--- START ---

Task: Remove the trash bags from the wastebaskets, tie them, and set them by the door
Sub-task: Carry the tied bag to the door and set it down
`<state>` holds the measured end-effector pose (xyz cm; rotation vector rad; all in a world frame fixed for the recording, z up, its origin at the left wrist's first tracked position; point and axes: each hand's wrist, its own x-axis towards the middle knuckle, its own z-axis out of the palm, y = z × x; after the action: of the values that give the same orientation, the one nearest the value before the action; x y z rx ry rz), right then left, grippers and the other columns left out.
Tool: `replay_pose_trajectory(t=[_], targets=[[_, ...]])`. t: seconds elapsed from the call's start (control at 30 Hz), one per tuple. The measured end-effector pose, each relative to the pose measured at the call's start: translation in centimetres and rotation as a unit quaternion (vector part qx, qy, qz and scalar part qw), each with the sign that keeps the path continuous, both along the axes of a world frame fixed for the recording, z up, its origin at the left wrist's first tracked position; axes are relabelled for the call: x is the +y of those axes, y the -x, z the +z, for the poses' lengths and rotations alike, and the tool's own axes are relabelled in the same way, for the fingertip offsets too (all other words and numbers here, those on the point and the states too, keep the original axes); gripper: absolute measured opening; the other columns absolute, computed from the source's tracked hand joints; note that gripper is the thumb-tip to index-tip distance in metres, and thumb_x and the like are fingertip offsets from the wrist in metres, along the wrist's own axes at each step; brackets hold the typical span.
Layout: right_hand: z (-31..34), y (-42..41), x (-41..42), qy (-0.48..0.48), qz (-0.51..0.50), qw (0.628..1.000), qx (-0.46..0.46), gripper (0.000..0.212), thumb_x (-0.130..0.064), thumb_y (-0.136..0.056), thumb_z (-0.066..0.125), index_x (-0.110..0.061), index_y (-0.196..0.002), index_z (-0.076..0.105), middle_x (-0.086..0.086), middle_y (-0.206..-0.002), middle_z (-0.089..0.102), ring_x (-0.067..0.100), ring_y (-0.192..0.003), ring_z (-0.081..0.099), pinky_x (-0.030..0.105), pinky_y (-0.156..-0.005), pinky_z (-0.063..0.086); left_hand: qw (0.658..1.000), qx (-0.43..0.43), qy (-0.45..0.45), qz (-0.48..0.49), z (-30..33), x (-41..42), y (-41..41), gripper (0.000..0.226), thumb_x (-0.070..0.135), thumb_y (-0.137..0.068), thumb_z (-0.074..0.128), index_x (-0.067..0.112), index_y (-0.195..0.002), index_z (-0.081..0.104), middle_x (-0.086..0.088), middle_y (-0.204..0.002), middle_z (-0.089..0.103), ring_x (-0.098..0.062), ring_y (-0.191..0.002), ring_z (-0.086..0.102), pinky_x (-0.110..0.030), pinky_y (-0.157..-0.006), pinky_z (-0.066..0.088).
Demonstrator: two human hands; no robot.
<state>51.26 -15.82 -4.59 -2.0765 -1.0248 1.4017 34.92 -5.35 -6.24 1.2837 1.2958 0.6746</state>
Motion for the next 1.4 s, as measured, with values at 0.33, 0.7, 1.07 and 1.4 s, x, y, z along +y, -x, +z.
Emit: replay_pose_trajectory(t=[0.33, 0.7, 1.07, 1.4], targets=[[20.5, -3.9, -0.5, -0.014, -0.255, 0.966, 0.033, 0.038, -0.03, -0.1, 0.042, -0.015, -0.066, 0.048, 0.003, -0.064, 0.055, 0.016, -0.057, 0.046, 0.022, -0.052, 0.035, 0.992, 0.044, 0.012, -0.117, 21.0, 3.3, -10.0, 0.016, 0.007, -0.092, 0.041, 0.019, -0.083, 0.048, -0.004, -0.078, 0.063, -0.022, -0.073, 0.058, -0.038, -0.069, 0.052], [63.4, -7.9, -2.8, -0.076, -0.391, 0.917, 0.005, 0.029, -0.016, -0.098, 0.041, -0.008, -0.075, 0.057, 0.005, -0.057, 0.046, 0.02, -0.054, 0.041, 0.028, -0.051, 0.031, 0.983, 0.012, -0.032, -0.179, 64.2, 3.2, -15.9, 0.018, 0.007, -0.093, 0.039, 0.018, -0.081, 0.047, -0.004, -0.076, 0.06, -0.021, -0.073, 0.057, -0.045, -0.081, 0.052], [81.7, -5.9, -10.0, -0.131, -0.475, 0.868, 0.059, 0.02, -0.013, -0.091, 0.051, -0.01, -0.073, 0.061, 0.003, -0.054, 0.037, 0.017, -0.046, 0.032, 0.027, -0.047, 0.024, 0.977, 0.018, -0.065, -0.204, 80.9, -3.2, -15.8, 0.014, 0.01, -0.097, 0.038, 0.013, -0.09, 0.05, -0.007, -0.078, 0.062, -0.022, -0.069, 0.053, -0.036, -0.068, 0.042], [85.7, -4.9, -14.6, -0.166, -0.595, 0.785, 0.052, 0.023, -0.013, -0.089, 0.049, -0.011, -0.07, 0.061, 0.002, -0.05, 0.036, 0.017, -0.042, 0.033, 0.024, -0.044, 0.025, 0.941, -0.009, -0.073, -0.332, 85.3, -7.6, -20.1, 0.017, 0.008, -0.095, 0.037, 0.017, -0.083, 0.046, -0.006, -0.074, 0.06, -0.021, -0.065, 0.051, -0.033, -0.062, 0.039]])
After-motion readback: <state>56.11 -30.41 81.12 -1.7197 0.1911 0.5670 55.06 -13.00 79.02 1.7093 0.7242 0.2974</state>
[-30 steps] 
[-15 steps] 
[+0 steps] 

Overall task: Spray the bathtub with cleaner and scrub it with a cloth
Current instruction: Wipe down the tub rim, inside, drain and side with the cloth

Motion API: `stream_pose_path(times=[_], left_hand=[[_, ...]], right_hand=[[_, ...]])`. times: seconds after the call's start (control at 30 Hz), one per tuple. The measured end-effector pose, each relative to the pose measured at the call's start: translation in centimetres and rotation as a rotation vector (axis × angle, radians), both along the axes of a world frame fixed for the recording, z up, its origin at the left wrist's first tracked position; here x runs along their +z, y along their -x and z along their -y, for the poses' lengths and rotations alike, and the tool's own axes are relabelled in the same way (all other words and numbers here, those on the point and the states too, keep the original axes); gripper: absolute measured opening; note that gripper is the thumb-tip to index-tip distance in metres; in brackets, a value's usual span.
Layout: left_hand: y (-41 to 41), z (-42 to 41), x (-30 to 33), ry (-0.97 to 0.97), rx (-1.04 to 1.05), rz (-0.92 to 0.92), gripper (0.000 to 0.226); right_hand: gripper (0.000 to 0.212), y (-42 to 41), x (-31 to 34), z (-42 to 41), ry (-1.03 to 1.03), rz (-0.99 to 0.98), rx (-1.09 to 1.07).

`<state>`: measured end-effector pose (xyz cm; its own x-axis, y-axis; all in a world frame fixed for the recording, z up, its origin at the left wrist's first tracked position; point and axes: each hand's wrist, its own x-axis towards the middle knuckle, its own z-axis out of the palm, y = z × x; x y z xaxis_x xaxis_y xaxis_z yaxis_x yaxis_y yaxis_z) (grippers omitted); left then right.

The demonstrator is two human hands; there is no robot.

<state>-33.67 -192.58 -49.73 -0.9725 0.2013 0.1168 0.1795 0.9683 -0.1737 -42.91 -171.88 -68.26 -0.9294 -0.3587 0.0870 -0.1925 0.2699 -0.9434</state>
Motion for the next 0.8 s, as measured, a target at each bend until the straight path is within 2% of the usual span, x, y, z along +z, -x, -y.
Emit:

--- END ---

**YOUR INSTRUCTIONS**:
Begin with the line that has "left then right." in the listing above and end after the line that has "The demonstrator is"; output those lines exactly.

**RESULT OF THIS TASK**:
`<state>`: measured end-effector pose (xyz cm; its own x-axis, y-axis; all in a world frame fixed for the recording, z up, its origin at the left wrist's first tracked position; point and axes: each hand's wrist, its own x-axis towards the middle knuckle, its own z-axis out of the palm, y = z × x; x y z xaxis_x xaxis_y xaxis_z yaxis_x yaxis_y yaxis_z) (grippers omitted); left then right.

The demonstrator is two human hands; there is no robot.

There is no more to the answer.